Insider threats continue to dominate
Ordinary employees, privileged users and the supply chain – such as contractors and third party service providers – are all conduits for a traditional insider threat, according to Vormetric. But the spectrum of insider threats also includes the compromise of these insider accounts by hackers using APT attacks and other methods.
As cloud and big data adoption accelerates, these new technologies also bring new risks to organizations with additional administrative roles and potentials for infrastructure compromise.
“Retailers and financial services organizations are feeling the heat. Over 51% of retail respondents reported being very or extremely vulnerable to these attacks – the highest rates measured in the study. Financial services respondents reported the overall highest level of vulnerability at 97%,” said Alan Kessler, CEO of Vormetric. “Surprisingly, the data also shows that organizations are not connecting the dots about how to solve the problem. These organizations continue to invest at similar rates in both the network and end point security technologies that consistently fail under today’s attacks, as well as the data-at-rest solutions that can help them to solve the problem.”
Key findings for financial services:
- 97% of U.S. financial services respondents reported they were “somewhat” or more vulnerable to insider threats
- 41% of U.S. financial services respondents have experienced a data breach or failed a compliance audit in the last 12 months
- 63% of U.S. financial services respondents cited “privileged users” as the most dangerous insider threat – a full 20 percentage points above the second-highest category, “partners with internal access”.
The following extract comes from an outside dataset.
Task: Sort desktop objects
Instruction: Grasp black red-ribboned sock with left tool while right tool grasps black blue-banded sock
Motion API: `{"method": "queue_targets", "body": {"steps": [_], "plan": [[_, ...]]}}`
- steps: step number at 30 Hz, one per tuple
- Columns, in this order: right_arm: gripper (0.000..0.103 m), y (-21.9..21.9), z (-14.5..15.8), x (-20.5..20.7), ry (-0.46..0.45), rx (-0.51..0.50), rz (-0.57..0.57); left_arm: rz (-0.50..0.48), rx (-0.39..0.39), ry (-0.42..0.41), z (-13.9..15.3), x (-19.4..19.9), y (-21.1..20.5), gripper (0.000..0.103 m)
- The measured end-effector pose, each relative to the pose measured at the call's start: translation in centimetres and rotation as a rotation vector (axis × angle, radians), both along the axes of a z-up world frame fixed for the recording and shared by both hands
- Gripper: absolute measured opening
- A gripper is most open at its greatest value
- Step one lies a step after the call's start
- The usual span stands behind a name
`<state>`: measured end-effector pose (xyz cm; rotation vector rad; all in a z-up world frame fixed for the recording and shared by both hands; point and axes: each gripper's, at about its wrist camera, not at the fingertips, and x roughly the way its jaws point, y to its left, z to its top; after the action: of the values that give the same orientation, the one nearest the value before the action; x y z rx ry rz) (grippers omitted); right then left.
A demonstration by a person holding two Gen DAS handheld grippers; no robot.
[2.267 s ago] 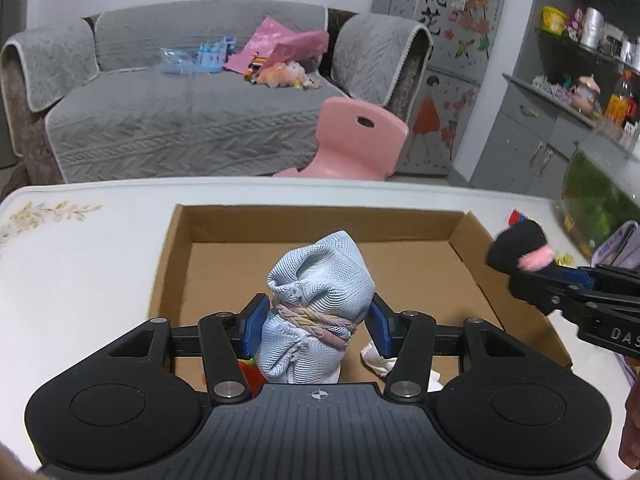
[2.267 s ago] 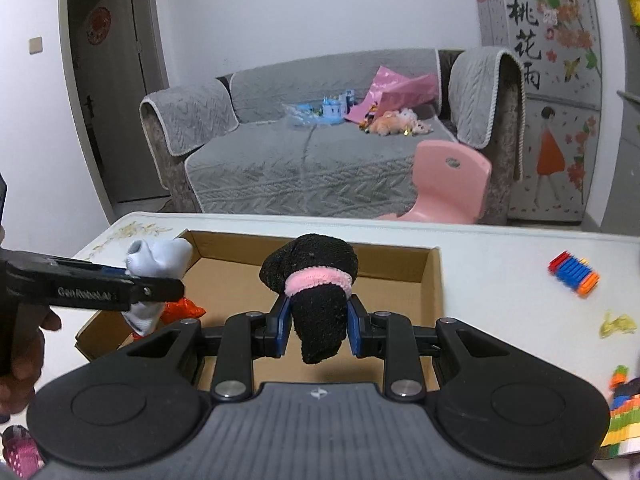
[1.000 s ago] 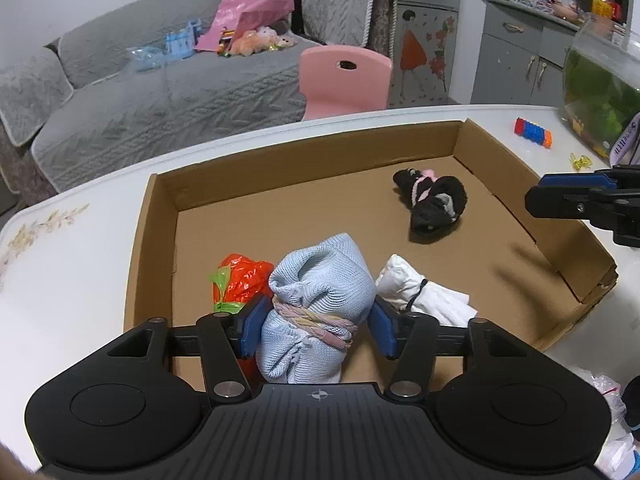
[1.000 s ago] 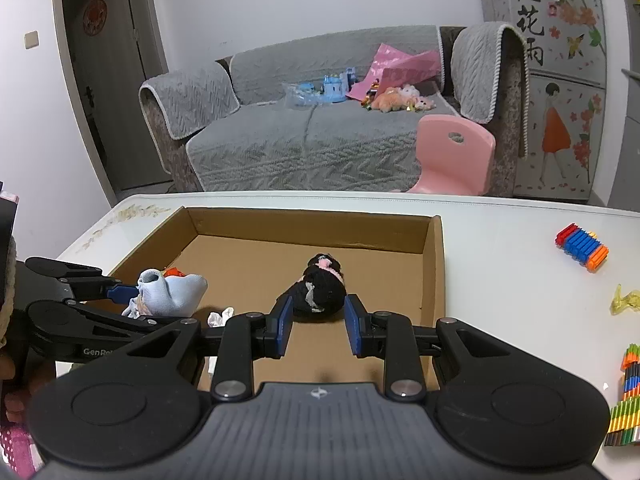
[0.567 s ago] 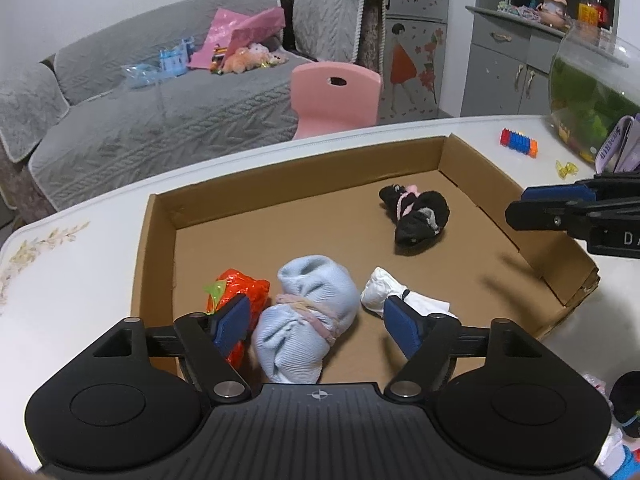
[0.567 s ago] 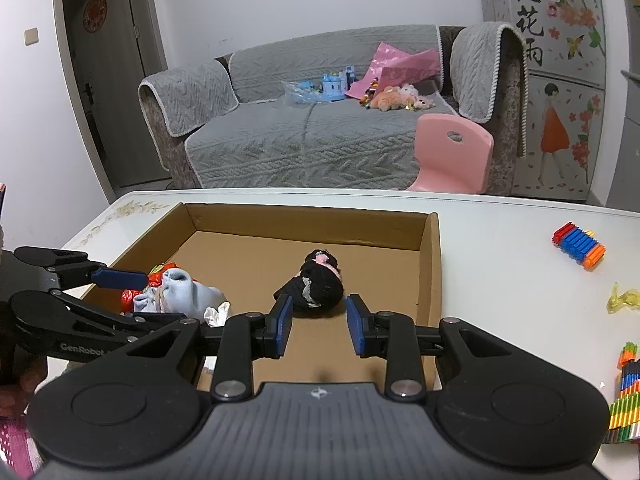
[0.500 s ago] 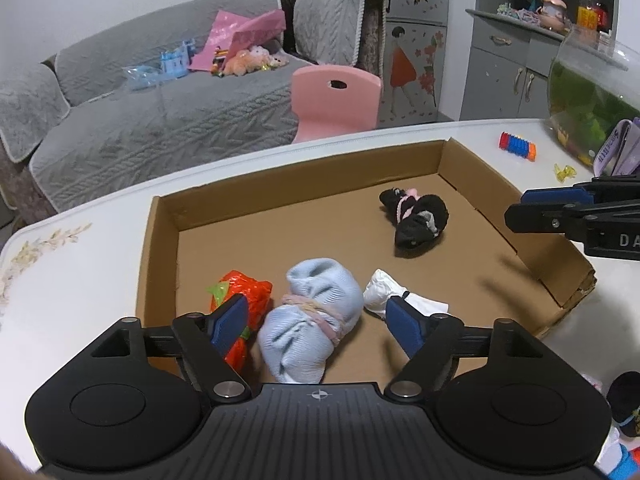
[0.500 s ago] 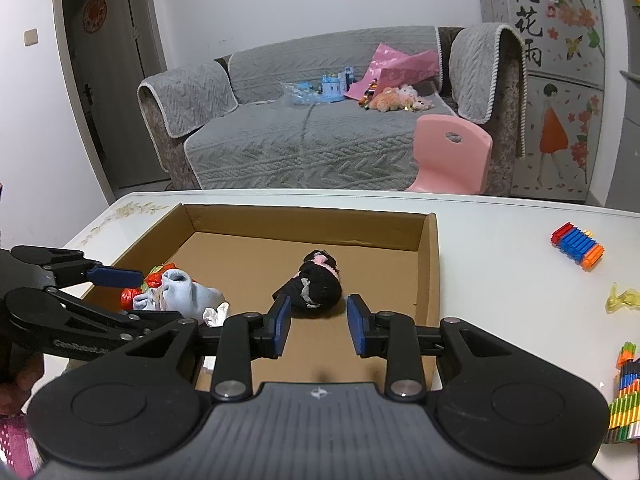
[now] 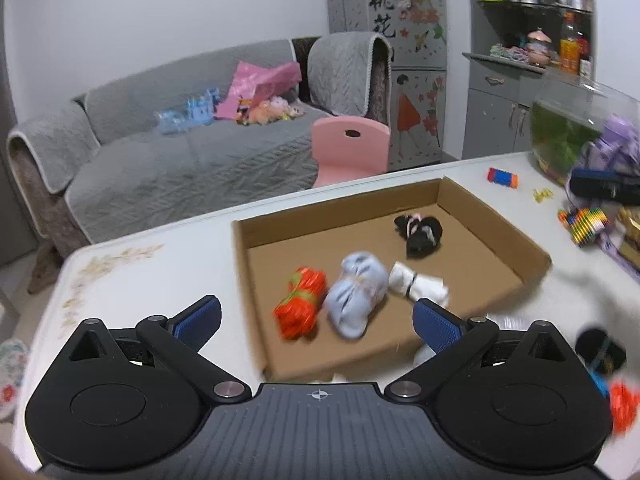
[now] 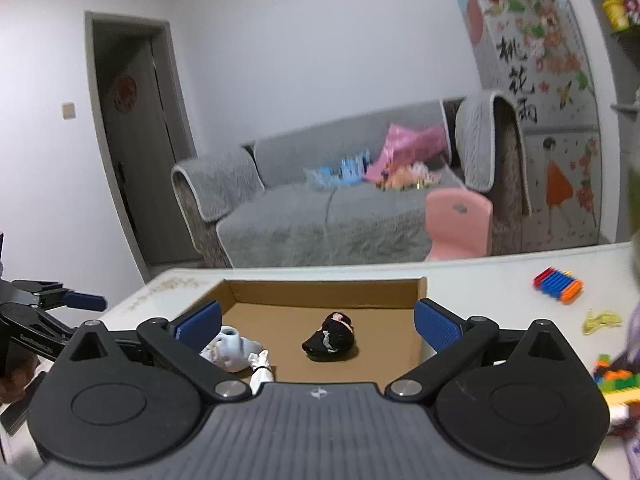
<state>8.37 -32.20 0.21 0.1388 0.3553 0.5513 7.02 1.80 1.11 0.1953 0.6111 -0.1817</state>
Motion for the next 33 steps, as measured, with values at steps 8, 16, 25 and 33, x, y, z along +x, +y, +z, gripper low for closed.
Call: {"method": "queue_targets", "body": {"steps": [8, 16, 25, 33], "plan": [[0.103, -3.2, -0.5, -3.2, -0.023, 0.07, 0.037, 0.012, -0.057, -0.054, -1.4, -8.3, 2.7, 0.103], [0.103, -3.0, -3.6, -4.2, 0.139, -0.016, 0.003, -0.008, -0.079, 0.074, -4.9, -10.2, 2.8, 0.103], [0.102, -0.3, -5.8, -2.5, 0.241, -0.156, 0.027, -0.023, -0.039, 0.148, -7.5, -10.3, 1.2, 0.103], [0.102, 1.0, -7.3, -2.2, 0.267, -0.279, 0.03, 0.009, -0.021, 0.217, -9.5, -9.1, 0.7, 0.103]]}}
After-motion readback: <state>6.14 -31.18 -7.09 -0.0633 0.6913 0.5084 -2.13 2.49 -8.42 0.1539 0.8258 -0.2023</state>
When asked about the top 3 IT security spending priorities:
- 57% of U.S. financial service respondents cited preventing a data breach incident – a 2.5X increase since 2013, which saw 21% of respondents citing it as spending priority
- 43% cited protection of finances and other assets
- 39% cited fulfilling compliance requirements and passing audits.
Key findings for the retailer sector:
- 93% of U.S. retail respondents reported they were “somewhat” or more vulnerable to insider threats
- 48% of U.S. retail respondents have experienced a data breach or failed a compliance audit in the last 12 months
- Although meeting compliance requirements was not a top spending priority, 77% of retail organizations rated compliance requirements as “very” or “extremely” effective at offsetting insider threats.
With data security now a board-level issue, organizations need to make it a priority to develop a focused IT security strategy that includes:
- Deploying a layered defense that combines traditional IT security solutions with advanced data protection techniques
- Prioritizing the protection of data at the source. For most organizations, this involves protecting a mix of on premise databases and servers, newer big data implementations and remote cloud resources
- Leveraging a range of data-centric security techniques that protect where the data is stored and that can move with the data. Use data encryption, tokenization, data masking and other techniques that can de-identify data, control data access and that increase data access visibility
- Implementing integrated data monitoring and technologies such as SIEM systems to identify data usage and unusual and malicious access patterns.